Assignment:
Please return every line of the records below that holds the word "floor".

Source data:
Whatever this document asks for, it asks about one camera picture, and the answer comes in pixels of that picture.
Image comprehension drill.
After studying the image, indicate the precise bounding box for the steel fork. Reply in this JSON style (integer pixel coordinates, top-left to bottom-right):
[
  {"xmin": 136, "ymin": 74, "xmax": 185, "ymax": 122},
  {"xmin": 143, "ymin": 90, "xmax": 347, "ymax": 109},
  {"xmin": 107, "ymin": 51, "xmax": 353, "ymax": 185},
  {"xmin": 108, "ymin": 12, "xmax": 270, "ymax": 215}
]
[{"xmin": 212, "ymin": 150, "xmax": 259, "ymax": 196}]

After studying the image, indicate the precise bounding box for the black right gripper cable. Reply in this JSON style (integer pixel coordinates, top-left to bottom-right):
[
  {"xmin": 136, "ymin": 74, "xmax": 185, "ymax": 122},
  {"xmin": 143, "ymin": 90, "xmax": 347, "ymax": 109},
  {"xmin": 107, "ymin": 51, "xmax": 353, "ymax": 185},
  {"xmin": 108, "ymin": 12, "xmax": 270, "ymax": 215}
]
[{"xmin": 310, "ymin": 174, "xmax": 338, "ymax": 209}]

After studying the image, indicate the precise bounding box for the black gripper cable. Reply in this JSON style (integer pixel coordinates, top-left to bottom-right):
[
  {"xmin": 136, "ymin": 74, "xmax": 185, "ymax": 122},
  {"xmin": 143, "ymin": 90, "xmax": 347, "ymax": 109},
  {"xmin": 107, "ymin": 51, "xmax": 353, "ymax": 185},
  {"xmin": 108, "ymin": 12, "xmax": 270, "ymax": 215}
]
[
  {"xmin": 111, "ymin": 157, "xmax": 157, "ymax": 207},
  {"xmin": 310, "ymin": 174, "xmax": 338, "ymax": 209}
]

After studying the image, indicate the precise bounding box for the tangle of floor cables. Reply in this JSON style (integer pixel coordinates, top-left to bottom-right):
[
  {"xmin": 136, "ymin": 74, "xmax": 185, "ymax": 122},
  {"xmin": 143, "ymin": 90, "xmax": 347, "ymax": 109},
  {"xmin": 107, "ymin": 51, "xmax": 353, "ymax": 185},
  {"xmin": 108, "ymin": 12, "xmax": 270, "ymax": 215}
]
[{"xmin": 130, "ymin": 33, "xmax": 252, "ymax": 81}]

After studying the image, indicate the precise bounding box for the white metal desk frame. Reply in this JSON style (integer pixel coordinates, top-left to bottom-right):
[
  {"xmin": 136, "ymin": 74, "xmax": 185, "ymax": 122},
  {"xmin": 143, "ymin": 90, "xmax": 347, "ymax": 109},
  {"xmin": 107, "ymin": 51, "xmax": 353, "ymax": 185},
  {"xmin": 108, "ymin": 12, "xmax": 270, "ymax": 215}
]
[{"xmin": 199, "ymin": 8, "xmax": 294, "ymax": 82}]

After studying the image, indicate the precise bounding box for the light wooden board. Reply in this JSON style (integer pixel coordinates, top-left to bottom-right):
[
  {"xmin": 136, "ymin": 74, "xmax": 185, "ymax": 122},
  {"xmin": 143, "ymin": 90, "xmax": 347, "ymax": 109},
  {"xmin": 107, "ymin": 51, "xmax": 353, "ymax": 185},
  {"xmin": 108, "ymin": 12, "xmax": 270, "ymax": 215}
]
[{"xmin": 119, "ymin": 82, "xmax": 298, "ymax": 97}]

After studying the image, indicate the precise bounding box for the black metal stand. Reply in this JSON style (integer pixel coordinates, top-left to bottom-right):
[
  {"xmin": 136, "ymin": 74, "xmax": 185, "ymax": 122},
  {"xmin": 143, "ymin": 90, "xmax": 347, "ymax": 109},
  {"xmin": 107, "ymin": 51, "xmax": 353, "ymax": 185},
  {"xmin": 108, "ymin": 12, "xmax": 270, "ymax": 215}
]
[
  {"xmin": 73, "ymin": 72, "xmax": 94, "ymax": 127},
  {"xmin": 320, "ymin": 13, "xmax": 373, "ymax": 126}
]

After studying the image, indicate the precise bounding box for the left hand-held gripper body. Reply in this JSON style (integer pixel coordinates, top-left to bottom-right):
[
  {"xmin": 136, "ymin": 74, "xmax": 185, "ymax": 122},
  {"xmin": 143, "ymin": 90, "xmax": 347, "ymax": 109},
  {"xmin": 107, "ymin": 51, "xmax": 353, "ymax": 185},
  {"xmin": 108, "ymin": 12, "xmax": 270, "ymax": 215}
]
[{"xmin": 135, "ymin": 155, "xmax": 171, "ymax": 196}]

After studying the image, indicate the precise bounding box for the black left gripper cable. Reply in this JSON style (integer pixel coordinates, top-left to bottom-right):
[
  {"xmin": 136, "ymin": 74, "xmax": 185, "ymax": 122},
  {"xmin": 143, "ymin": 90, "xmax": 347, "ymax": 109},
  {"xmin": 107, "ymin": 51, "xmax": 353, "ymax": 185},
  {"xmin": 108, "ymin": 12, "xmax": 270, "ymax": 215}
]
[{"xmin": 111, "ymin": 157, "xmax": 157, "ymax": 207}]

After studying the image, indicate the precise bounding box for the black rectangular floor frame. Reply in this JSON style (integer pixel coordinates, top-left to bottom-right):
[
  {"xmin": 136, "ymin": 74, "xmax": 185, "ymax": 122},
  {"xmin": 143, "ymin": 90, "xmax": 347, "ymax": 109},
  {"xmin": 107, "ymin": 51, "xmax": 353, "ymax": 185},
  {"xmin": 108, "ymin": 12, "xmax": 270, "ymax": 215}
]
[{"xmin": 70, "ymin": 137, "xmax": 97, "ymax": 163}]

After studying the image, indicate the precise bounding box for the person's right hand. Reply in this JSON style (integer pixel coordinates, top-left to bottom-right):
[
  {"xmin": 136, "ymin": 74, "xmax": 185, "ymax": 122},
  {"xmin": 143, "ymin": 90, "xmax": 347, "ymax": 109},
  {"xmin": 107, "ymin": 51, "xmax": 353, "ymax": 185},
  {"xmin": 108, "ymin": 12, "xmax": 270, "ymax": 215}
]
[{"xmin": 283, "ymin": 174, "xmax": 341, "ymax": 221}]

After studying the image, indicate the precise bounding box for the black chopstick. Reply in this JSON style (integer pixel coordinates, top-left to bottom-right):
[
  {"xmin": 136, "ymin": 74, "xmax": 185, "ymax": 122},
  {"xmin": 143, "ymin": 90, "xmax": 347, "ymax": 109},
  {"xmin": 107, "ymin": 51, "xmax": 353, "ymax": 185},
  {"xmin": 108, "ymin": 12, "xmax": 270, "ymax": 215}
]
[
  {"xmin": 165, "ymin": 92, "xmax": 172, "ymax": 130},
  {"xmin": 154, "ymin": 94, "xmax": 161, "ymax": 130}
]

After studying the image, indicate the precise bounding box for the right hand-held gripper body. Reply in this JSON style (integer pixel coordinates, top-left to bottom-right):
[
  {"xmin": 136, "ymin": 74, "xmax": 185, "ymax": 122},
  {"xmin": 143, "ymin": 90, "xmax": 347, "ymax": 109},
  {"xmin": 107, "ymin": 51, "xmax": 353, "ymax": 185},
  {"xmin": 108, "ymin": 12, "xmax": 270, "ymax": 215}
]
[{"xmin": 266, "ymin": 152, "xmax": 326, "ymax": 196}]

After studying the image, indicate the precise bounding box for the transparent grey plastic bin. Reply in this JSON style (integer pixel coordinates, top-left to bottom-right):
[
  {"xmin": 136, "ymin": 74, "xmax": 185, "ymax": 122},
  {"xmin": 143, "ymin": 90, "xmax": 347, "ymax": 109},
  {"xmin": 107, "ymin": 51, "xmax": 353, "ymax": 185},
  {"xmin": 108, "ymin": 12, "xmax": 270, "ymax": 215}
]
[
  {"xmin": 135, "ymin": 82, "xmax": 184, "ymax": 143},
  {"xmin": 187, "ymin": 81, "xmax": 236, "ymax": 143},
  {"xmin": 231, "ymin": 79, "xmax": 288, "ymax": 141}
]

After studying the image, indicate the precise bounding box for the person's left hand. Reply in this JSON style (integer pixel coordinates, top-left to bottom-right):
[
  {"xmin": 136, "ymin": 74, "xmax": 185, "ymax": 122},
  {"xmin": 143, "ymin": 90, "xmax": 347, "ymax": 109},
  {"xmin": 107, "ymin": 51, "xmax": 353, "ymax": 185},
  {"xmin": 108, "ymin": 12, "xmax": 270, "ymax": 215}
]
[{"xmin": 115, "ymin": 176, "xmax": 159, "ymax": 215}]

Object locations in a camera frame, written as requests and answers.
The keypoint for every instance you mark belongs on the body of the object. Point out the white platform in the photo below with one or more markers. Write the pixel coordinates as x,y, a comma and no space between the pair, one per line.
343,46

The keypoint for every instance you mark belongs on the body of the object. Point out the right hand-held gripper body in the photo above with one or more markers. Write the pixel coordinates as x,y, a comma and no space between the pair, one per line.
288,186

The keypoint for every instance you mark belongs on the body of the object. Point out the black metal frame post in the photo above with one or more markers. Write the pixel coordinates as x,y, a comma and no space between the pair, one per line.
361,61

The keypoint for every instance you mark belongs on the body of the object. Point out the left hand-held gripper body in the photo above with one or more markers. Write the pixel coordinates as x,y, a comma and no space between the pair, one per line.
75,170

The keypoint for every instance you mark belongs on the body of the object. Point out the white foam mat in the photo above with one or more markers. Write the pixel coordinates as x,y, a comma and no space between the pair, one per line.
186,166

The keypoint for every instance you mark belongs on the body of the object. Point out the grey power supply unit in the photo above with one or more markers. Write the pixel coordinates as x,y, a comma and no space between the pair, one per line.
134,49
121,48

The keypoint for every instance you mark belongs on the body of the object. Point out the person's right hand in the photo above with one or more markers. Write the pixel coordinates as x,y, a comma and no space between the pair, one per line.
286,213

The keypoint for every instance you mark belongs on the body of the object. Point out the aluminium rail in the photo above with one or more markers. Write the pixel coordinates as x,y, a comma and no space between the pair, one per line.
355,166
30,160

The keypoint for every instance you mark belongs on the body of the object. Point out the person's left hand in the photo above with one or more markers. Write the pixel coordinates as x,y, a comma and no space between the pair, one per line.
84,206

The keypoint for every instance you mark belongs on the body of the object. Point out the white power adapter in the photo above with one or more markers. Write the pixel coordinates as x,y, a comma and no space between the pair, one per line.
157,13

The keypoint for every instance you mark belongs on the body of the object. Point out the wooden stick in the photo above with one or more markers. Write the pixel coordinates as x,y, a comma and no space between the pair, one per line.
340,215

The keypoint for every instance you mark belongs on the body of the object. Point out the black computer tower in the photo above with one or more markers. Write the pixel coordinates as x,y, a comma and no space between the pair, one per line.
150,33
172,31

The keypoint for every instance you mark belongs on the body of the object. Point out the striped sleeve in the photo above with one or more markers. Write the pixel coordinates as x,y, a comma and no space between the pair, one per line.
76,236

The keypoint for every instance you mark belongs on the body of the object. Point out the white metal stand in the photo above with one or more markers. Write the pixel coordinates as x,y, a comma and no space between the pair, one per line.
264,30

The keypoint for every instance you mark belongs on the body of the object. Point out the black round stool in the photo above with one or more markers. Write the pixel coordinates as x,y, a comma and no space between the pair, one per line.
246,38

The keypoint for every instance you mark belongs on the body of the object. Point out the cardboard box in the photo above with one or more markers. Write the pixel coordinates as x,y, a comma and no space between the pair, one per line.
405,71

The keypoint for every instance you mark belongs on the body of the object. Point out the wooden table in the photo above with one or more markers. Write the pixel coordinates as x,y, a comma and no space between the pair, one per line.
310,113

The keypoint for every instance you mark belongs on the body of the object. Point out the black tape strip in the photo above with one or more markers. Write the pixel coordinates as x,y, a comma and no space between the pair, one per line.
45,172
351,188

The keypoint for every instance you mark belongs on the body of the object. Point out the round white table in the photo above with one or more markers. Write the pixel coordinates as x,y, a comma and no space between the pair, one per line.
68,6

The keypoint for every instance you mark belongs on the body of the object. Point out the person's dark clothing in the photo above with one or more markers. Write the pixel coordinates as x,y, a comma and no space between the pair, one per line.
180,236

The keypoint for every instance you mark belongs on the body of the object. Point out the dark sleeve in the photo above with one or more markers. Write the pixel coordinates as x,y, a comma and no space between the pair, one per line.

Solution to this problem:
After studying the image, indicate the precise bounding box for the tangle of floor cables. Reply in this JSON style (integer pixel coordinates, top-left to bottom-right):
After studying the image, indicate the precise bounding box for the black rectangular floor frame. Reply in this JSON style (integer pixel coordinates, top-left to bottom-right):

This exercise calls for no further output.